> **TASK PROMPT**
From the records below, copy each line that has the word "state" in it.

Dataset entries:
%%
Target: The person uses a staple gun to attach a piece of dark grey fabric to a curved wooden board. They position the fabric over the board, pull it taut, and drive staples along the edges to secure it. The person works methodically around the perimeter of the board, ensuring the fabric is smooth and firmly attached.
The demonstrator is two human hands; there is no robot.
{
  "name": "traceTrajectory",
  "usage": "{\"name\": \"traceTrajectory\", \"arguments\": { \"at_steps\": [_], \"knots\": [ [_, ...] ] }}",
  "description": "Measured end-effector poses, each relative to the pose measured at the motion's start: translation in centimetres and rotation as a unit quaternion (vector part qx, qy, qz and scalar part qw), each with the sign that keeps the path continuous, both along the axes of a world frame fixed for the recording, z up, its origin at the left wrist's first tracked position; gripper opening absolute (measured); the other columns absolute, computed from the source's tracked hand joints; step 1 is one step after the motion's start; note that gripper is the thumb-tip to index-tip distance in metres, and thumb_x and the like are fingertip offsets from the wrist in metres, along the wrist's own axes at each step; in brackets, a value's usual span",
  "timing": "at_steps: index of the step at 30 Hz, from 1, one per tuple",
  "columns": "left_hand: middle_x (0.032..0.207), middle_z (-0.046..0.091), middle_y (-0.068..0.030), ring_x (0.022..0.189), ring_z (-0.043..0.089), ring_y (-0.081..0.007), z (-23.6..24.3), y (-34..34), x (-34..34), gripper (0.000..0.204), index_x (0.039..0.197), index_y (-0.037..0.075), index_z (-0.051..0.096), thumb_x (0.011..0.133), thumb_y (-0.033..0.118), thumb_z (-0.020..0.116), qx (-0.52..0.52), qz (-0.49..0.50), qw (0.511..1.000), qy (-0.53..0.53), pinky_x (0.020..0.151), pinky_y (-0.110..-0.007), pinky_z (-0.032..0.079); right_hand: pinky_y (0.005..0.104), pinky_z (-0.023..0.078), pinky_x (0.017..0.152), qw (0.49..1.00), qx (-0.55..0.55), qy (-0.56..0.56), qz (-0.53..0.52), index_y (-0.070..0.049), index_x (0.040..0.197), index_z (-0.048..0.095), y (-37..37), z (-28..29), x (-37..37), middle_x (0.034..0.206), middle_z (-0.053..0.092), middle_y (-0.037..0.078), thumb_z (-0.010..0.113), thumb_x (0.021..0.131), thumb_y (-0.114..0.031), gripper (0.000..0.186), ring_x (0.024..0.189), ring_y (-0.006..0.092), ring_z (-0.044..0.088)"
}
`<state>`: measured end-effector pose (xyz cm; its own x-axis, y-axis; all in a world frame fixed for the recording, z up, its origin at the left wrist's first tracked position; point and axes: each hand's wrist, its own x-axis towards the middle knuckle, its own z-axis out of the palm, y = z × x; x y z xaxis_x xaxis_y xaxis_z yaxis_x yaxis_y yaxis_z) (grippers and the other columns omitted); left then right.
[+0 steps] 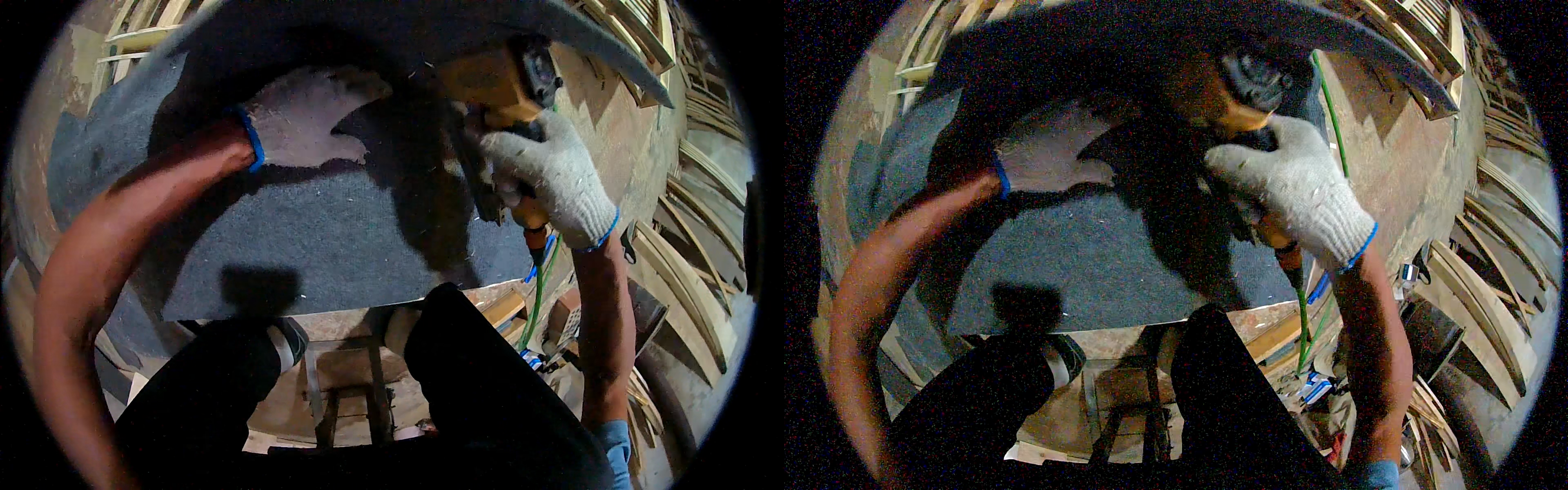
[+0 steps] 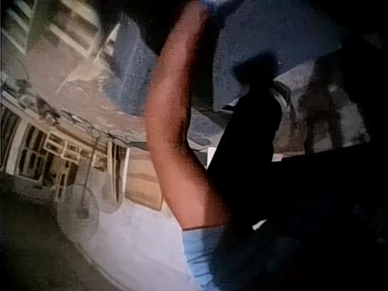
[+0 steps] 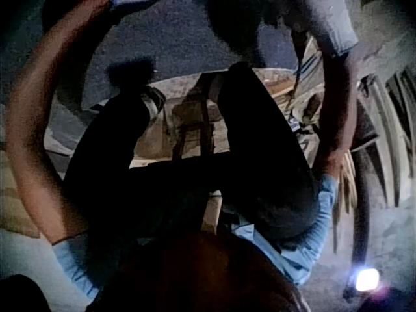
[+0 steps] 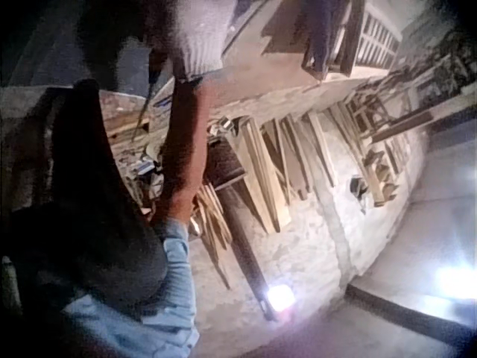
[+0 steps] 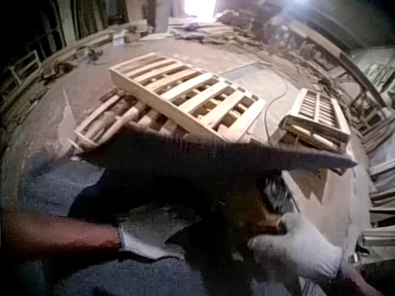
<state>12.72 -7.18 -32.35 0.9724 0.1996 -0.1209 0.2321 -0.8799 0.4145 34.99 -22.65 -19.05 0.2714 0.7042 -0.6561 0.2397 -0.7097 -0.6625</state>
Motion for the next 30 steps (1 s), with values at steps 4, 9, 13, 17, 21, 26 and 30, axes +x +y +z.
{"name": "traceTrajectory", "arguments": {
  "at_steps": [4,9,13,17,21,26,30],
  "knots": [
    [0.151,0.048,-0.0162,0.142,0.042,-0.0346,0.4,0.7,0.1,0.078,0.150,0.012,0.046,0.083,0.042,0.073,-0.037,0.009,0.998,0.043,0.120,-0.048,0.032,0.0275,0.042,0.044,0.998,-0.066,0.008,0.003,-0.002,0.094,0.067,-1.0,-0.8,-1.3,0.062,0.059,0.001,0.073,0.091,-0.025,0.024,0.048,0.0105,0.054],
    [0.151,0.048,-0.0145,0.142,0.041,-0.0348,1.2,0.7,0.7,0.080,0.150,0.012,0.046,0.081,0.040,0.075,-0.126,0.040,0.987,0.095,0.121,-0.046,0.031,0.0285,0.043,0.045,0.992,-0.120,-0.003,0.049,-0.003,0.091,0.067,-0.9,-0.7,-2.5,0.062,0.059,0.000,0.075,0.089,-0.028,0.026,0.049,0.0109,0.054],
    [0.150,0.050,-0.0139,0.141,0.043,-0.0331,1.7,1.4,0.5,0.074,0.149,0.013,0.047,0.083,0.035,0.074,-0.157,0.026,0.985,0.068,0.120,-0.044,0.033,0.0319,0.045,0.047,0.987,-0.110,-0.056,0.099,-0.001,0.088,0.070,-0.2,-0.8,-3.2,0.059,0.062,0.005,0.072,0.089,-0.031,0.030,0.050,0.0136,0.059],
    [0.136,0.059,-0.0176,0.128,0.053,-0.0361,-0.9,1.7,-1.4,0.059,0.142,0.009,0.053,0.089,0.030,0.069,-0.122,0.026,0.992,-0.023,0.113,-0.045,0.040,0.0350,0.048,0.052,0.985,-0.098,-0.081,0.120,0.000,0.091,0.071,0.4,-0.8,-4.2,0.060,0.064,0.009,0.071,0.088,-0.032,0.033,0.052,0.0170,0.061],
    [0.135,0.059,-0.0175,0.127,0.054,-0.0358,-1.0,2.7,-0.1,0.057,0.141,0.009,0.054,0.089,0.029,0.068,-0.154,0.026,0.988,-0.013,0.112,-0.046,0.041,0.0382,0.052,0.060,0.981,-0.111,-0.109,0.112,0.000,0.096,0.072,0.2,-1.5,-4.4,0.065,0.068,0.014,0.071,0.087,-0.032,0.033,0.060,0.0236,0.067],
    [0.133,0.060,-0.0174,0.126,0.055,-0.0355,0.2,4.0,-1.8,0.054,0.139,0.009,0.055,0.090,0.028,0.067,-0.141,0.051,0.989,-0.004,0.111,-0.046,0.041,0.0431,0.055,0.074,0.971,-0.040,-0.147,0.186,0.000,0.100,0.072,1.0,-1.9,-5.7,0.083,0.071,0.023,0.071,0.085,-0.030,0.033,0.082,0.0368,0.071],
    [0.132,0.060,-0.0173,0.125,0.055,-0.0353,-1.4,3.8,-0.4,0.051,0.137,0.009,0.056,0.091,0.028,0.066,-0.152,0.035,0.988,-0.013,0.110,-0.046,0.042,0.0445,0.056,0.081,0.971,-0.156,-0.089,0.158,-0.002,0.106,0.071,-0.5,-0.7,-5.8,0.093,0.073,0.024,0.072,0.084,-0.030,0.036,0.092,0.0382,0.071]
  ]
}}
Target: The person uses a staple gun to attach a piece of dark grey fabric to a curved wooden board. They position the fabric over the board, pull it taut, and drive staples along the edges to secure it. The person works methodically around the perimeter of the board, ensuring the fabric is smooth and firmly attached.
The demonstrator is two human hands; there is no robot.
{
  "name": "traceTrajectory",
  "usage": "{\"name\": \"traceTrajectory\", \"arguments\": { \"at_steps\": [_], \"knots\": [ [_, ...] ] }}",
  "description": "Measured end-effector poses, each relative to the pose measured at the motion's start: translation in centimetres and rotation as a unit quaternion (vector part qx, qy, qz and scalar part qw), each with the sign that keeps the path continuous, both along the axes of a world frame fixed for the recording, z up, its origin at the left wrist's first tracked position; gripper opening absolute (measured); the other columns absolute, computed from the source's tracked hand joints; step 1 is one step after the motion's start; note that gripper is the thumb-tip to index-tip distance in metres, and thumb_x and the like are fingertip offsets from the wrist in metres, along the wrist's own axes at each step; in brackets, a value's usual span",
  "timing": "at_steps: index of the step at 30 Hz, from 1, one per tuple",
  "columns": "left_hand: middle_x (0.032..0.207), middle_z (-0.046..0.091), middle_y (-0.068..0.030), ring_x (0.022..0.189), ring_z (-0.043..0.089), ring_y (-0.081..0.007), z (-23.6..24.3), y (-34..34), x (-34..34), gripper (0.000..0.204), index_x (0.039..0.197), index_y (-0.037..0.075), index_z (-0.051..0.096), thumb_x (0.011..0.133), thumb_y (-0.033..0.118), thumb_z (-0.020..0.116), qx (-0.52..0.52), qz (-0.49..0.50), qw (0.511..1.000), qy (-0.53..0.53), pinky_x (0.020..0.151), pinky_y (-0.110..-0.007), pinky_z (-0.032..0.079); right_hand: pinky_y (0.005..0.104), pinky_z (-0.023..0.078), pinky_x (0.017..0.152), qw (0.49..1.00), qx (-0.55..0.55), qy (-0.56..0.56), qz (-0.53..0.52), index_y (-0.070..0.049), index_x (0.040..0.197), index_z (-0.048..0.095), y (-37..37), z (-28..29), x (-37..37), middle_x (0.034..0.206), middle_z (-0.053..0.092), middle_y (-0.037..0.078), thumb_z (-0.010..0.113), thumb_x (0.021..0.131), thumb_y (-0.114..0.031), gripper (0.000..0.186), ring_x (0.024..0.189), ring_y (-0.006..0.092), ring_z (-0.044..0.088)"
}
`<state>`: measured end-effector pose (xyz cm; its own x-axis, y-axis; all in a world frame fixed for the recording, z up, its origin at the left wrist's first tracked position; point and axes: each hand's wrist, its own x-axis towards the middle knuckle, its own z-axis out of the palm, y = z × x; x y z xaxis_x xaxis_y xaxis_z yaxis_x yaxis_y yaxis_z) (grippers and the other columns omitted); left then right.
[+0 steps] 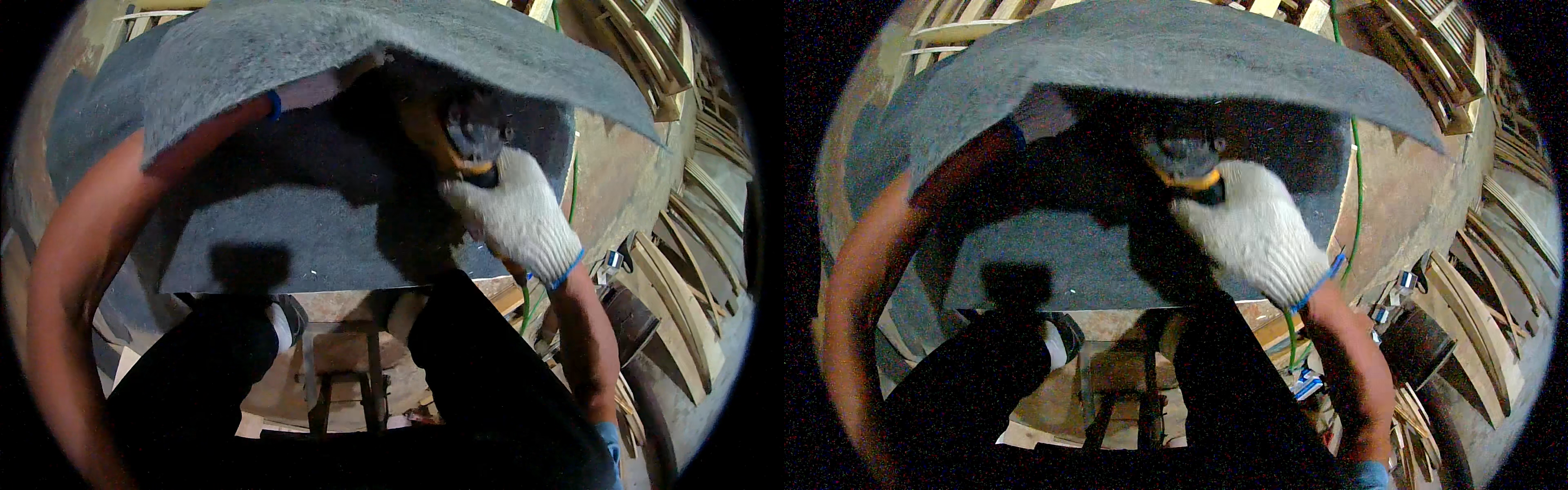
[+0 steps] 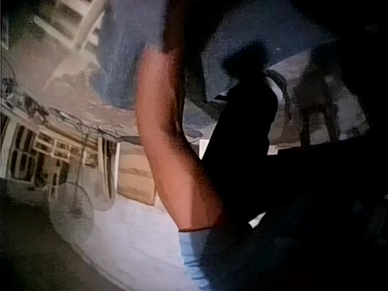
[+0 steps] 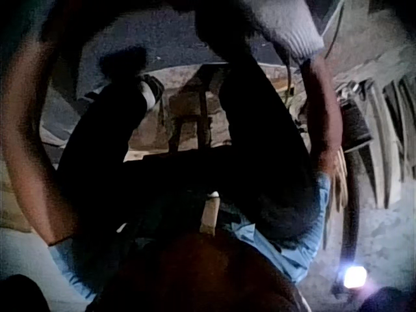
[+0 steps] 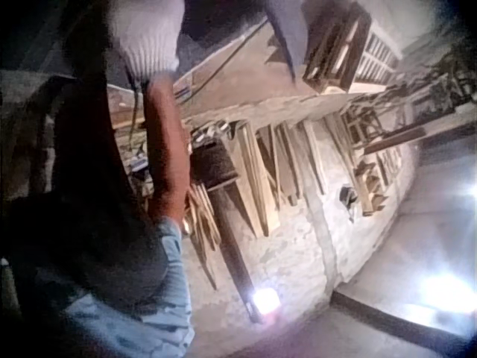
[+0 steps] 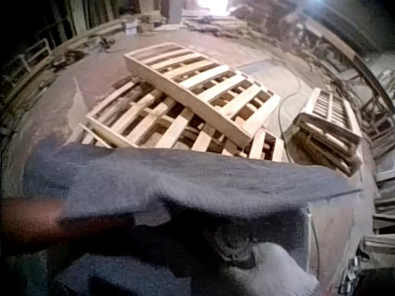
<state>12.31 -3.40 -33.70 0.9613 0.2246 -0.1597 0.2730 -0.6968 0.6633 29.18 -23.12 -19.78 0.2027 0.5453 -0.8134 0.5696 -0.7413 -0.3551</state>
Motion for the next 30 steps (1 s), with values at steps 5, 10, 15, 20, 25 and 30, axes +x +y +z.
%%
> **TASK RESPONSE**
`<state>`: measured end-effector pose (xyz cm; its own x-axis, y-axis; all in a world frame fixed for the recording, z up, its origin at the left wrist's first tracked position; point and axes: each hand's wrist, its own x-axis towards the middle knuckle, its own z-axis out of the palm, y = z × x; x y z xaxis_x xaxis_y xaxis_z yaxis_x yaxis_y yaxis_z) (grippers and the other columns omitted); left then right.
<state>12.72 -7.18 -32.35 0.9724 0.1996 -0.1209 0.2321 -0.8799 0.4145 34.99 -22.65 -19.05 0.2714 0.7042 -0.6561 0.2397 -0.7097 -0.6625</state>
`<state>`: measured end-effector pose (xyz cm; its own x-axis, y-axis; all in a world frame fixed for the recording, z up, its origin at the left wrist's first tracked position; point and axes: each hand's wrist, its own x-axis towards the middle knuckle, its own z-axis out of the palm, y = z × x; x y z xaxis_x xaxis_y xaxis_z yaxis_x yaxis_y yaxis_z) (grippers and the other columns omitted); left then right.
<state>12.31 -3.40 -33.70 0.9613 0.2246 -0.1597 0.2730 -0.6968 0.6633 29.18 -23.12 -19.78 0.2027 0.5453 -0.8134 0.5696 -0.7413 -0.3551</state>

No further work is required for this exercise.